▶ [Directions for this task]
Please return the data that follows precisely as written, but without the images.

▶ [Recorded data]
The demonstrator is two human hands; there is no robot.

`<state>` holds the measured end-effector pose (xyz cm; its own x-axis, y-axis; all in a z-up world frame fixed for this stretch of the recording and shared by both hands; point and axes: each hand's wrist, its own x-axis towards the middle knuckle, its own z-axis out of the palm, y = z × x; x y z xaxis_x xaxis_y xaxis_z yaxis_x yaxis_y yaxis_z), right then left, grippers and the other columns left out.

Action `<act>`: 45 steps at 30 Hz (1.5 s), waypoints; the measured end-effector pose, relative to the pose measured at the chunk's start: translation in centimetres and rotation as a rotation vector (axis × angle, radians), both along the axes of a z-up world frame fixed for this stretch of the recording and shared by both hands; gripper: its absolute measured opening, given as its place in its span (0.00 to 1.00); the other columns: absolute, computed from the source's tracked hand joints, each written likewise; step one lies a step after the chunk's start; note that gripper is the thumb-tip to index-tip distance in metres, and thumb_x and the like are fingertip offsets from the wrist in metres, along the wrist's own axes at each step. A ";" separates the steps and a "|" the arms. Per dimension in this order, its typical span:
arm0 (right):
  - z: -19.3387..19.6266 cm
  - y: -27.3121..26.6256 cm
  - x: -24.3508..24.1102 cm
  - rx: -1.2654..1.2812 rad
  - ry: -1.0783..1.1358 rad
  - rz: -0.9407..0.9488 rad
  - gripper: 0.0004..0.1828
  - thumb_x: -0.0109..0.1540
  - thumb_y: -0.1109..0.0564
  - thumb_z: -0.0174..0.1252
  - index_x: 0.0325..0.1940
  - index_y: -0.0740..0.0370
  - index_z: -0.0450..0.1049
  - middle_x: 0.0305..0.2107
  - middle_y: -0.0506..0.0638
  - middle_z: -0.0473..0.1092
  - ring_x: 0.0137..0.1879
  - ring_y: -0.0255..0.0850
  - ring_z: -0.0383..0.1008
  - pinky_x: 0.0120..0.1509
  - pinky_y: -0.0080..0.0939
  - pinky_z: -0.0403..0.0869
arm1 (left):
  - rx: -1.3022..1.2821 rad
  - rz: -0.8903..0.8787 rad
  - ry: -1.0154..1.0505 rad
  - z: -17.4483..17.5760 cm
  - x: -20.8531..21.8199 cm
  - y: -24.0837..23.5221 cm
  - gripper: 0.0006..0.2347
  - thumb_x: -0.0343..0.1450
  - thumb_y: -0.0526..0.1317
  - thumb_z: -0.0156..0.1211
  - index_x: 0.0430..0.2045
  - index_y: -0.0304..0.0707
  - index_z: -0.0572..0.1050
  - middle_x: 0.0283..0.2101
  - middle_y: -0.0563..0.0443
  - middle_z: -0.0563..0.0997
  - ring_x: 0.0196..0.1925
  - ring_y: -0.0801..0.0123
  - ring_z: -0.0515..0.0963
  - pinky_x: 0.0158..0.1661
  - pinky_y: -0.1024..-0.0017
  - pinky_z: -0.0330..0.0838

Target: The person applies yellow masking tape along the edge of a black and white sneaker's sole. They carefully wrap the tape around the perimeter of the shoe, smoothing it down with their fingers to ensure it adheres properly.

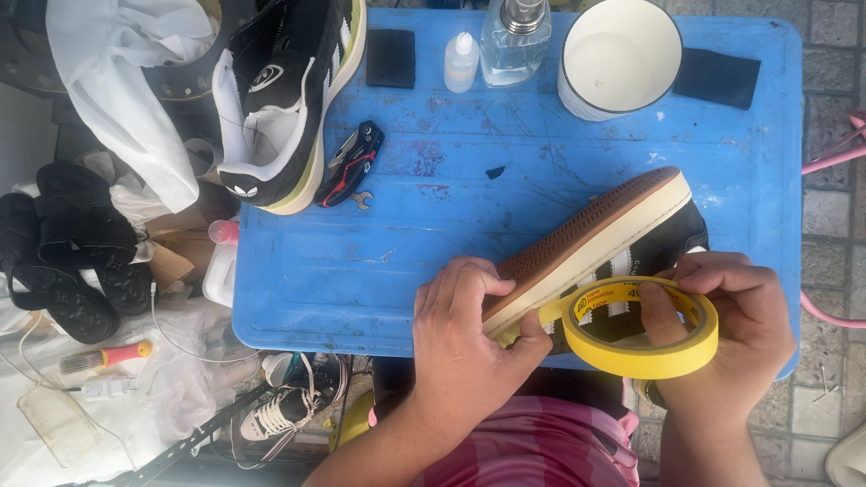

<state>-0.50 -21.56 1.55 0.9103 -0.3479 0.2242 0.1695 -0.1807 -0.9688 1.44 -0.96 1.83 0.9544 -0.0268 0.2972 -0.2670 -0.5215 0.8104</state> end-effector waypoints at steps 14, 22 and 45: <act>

▶ [Exercise solution]
The demonstrator is two human hands; there is no robot.

`<state>` holds the measured end-effector pose (xyz cm; its own x-axis, y-axis; all in a z-up world frame fixed for this stretch of the recording and shared by both hands; point and axes: each hand's wrist, its own x-axis towards the middle knuckle, its own z-axis out of the palm, y = z × x; x y z xaxis_x xaxis_y xaxis_z yaxis_x yaxis_y yaxis_z), right then left, grippers and the other columns left out.

Action `<act>`: 45 steps at 30 Hz (1.5 s), waypoints; the measured end-effector pose, relative to the pose measured at the chunk's start: translation in centimetres and rotation as a rotation vector (axis × angle, radians), both along the axes of a z-up world frame fixed for this stretch of the recording and shared by both hands; gripper: its absolute measured opening, given as its place in its span (0.00 to 1.00); the other columns: absolute, computed from the source's tracked hand joints, each written likewise; step one lies a step after the chunk's start; note that gripper is the thumb-tip to index-tip distance in metres, and thumb_x and the like are fingertip offsets from the wrist in metres, along the wrist's own axes at each step. A ";" separates the steps and a "|" the arms. Per dimension in this order, its typical span:
arm0 (right):
  - z: -19.3387..19.6266 cm
  - y: -27.3121..26.6256 cm
  - x: -24.3508..24.1102 cm
  - rx: -1.2654..1.2812 rad
  - ry: -1.0783..1.1358 rad
  - rz: -0.9407..0.9488 rad
  - gripper: 0.0004..0.1828
  - thumb_x: -0.0109..0.1540
  - thumb_y: -0.1109..0.0564
  - thumb_z: -0.0174..0.1252
  - index_x: 0.0325..0.1940
  - index_y: -0.0740..0.0370
  - index_z: -0.0450..0.1049
  - middle_x: 0.0305..0.2107
  - middle_y: -0.0506..0.0638
  - middle_z: -0.0473..0.1092
  - ring_x: 0.0137..0.1879
  - ring_y: -0.0255..0.0850
  - ring_z: -0.0383..0.1008
  - pinky_x: 0.0120..0.1509
  - pinky_y: -0.0080..0.0939
  - pinky_z: -0.0403..0.0869
arm1 (left):
  - rx: -1.3022..1.2821 rad
  - rz: -0.8903..0.8787 rad
  - ry: -1.0154..1.0505 rad
  - z: -17.4483..17.5760 cm
  - x: -20.8531..21.8199 cm
  - y: -24.0837..23.5221 cm
  - gripper: 0.0006..0.2347
  - thumb_x: -0.0343..0.1450
  - thumb_y: -0.0526..0.1317
  - thumb_z: -0.0156..0.1211
  - index_x: 0.0430..0.2045
  - index_y: -0.0304..0.0707
  - index_z: -0.0572..0.1050
  - middle_x: 0.0283..0.2101
  - middle_y: -0.0563..0.0443
  - middle_z: -0.0563..0.0997
  - ring_x: 0.0196..0.1925
  - ring_y: -0.0801..0.0123
  - ring_z: -0.0515..0.0963
  - pinky_x: 0.0158..0.1661
  - pinky_y: -0.1024..-0.0017
  - pinky_z: -0.0330..0.0838

Target: The person applies yellow masking tape along the edge of a black and white sneaker's sole. They carefully wrap the tape around the perimeter of the shoe, smoothing it down with their fingers to ensure it adheres properly.


<state>-0.50 -21.56 1.55 0.9103 -0.3479 0.2242 0.1695 -0.1807 -0.9688 1.44 -0.96 1.83 0.9544 -0.0268 0.2972 -0.2670 -0.5215 0.8104</state> end-effector waypoints at steps 14, 22 and 45: <act>

Nothing else is part of this output.